The Jack Straw was a casual, wood-paneled place, busier in the summertime and on weekends. On Friday nights there were dart games that had once or twice ended in tragedy when fights flowed out into the parking lot. Louise realized that she was both under- and overdressed. She had grabbed a light Chanel jacket from her mother’s closet, but was wearing it over a white undershirt, along with denim shorts she’d had since high school and a pair of knee-high rubber gardening boots. She didn’t have on a lick of makeup. Her red hair was hooked up with a thick rubber band, whirled into a crazy-looking ponytail with bits of grass threaded through the strands.
“Hey,” she said to the bartender when she sat down. She figured it was better to be alone at the bar than at a table meant for two.
“Hey,” the bartender said back, not bothering to look away from the Red Sox game on the tube.
“I’ll have a glass of sauvignon blanc,” Louise told him.
“Chardonnay,” the bartender offered. He turned and saw it was that girl everyone expected to go crazy. He quickly backtracked. “I could look for sauvignon blanc in the storeroom if that’s what you really want. Like if you had to have it or something.”
“Cha
rdonnay,” Louise said agreeably. She ruefully noticed mud streaking her arms. “And a grilled cheese sandwich with fries.”
That had been her favorite meal when she was a little girl, only her drink of choice had been chocolate milk instead of white wine. She went to the toilet to wash up. There she learned that people in Blackwell seemed to fall in and out of love fairly often, and they could be vengeful when their romances didn’t work out. Names and phone numbers were written all over the wall, along with several nasty remarks about the length, or lack thereof, of one gentleman’s private parts. On this several women seemed to agree.
When Louise got back to the bar, her dinner was waiting for her. The place had begun to fill up. The Eel River Kayak Company had just let out and several of the boatmen were there. The hospital was changing shifts, and Kelly’s repair shop had just shut down for the day. Someone had fed the jukebox. “When Doves Cry” yet again. Several men stood in a group at the end of the bar. One of them gazed at Louise, then whispered to his buddy, and they both laughed.
Louise hated being a redhead. She blushed to the roots of her hair.
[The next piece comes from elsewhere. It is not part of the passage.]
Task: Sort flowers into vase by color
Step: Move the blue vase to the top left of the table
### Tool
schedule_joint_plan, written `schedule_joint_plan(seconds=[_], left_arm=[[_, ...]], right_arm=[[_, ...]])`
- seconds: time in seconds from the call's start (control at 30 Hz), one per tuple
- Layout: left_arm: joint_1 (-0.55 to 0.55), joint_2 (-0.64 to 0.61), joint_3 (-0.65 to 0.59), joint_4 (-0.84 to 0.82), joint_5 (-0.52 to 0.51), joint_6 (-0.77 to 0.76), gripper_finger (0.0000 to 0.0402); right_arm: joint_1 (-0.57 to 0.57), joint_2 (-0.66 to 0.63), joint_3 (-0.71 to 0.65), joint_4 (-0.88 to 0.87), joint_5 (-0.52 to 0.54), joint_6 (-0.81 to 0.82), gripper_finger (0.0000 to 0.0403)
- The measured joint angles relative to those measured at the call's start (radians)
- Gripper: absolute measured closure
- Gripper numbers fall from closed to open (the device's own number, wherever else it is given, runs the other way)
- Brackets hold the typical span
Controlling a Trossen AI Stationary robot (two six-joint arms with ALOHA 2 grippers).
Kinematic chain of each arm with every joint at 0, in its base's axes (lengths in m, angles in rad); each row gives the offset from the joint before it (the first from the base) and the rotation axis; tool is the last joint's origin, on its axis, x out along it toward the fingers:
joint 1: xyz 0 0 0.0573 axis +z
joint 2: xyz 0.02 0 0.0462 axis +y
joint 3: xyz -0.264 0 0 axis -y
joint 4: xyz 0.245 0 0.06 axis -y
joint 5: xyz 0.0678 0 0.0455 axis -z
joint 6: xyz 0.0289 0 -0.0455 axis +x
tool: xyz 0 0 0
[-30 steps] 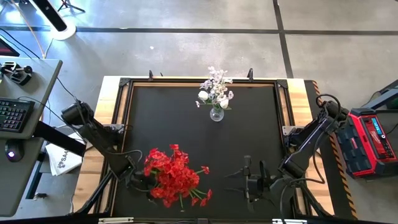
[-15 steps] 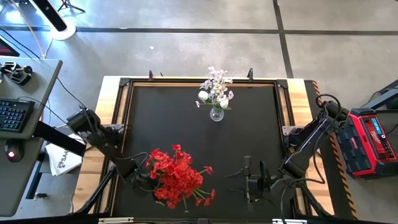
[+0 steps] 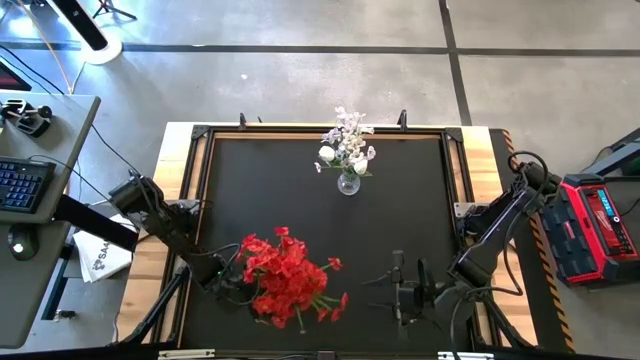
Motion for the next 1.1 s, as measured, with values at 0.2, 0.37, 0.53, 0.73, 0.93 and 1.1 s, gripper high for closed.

She signaled the bartender over. “Why don’t you tell that guy to go to hell for me,” she said.
“Tell him yourself,” the bartender suggested, clearly not a believer in chivalry. “He’s a cop.”
Louise paid and stood to leave. She’d only eaten half her grilled cheese sandwich. She knew she looked ridiculous. Maybe that was why she felt so reckless.
“Go to hell,” she called to the last man at the bar.
He turned to her, stunned. All conversation at that end of the bar stopped. There was a play being called on TV. The Red Sox were down one.